Can we say based on $a_n$ if the function is integrable or not? That is if \begin{align} \int_{\mathbb{R}} |f(x)| dx<\infty. \end{align}

For example, if $a_n \ge 0$ then we have that \begin{align} f(x) \ge a_0+a_1 x,\ x >0 , \end{align} and the function is not integrable.

The case that I am interested is when $a_n$'s have alternating sign. Specifically, can we determine if the following $f(x)$ is integrable \begin{align} f(x)= \sum_{k=0}^\infty \frac{\cos( \frac{\pi}{2}k)\ (k+1)^{\frac{k+1}{6}}}{k!} x^k. \end{align}

Here is the plot of $f(x)$ where the series was computed up to $N=600$. Blues is the $f(x)$ and red is $\frac{sin(\pi/2 x)}{\pi/2 x}$

where blue curve is $f(x)$ and red curve is $sinc(\pi/2 x)= \frac{\sin(\pi/2 x)}{\pi/2 x}$.
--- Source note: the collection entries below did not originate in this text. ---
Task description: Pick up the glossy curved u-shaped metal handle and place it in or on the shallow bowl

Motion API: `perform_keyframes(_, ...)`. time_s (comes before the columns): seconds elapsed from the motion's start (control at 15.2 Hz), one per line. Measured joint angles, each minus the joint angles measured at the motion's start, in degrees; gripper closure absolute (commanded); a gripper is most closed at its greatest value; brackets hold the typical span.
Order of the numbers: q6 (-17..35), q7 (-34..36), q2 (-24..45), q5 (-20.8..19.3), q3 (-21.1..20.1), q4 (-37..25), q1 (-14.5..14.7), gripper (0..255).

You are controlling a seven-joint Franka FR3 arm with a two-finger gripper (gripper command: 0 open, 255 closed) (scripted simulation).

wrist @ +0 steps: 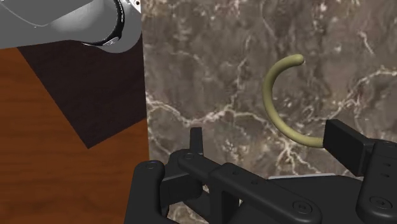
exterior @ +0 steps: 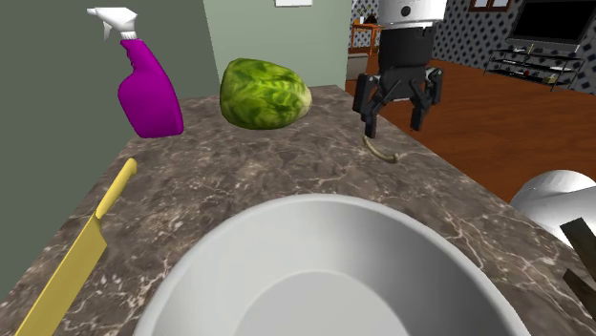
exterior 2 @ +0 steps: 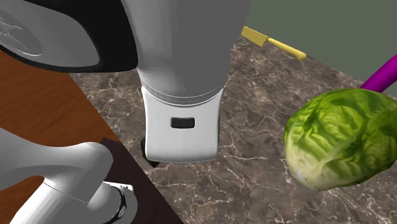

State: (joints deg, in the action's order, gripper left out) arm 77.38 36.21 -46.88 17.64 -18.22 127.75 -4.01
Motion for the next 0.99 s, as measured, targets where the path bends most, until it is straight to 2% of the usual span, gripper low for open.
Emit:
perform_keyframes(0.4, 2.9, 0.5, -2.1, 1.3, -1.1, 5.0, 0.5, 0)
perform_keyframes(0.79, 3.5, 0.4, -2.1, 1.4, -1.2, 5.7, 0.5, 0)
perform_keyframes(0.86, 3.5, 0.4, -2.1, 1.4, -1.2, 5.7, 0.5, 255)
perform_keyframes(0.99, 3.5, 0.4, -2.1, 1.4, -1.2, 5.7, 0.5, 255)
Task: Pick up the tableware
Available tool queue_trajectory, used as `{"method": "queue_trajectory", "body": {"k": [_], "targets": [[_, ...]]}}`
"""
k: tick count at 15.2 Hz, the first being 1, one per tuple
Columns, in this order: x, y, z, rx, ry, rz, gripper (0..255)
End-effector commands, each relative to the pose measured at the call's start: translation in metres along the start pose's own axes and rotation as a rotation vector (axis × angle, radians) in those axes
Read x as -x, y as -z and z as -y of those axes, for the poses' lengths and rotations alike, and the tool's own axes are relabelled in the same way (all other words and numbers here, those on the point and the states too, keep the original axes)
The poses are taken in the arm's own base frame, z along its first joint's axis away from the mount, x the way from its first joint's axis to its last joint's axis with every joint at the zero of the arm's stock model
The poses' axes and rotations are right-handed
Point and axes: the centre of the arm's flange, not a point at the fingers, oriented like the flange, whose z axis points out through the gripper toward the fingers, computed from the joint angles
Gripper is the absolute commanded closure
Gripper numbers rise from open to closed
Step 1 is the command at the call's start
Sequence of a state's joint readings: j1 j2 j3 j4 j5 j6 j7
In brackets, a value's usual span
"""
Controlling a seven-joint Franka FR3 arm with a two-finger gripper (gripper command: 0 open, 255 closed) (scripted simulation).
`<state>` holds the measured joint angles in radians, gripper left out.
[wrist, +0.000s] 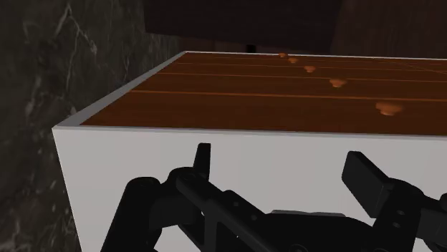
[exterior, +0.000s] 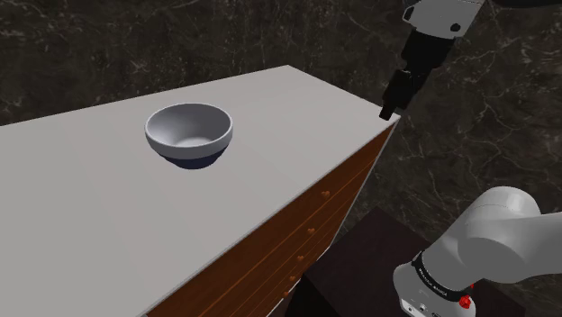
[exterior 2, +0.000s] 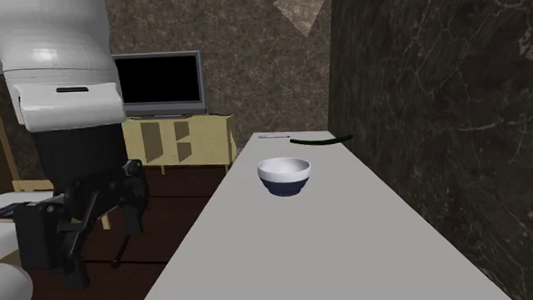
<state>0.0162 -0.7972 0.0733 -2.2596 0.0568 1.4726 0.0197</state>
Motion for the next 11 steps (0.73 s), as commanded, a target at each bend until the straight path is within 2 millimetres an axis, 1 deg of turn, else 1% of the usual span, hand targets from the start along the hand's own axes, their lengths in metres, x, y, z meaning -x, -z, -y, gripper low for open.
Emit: {"method": "queue_trajectory", "body": {"k": [1,11], "targets": [[0.0,0.0,0.0,0.0,0.0,0.0,0],[-0.073,0.006,0.107,-0.031,-0.012,0.021,0]]}}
It seems that $f(x)$ has a tail that decays faster than $sinc(\pi/2 x)$.

Moreover, next we give a plot of $f(x) \cdot x$ and $f(x) \cdot x^2$ enter image description here

where blue curve is $f(x) \cdot x$ and red curve is $f(x) \cdot x^2$.

This seems to indicate that $f(x)$ decreases faster than $\frac{1}{x^2}$ which would imply that $f(x)$ is integrable.

Therefore, it would also be interesting to show that \begin{align} \lim_{x \to \infty} f(x)=0, \end{align} which at this moment I do not know how to do.

Thanks you.

**Edit: ** Please see a possible solution via Mellin transform.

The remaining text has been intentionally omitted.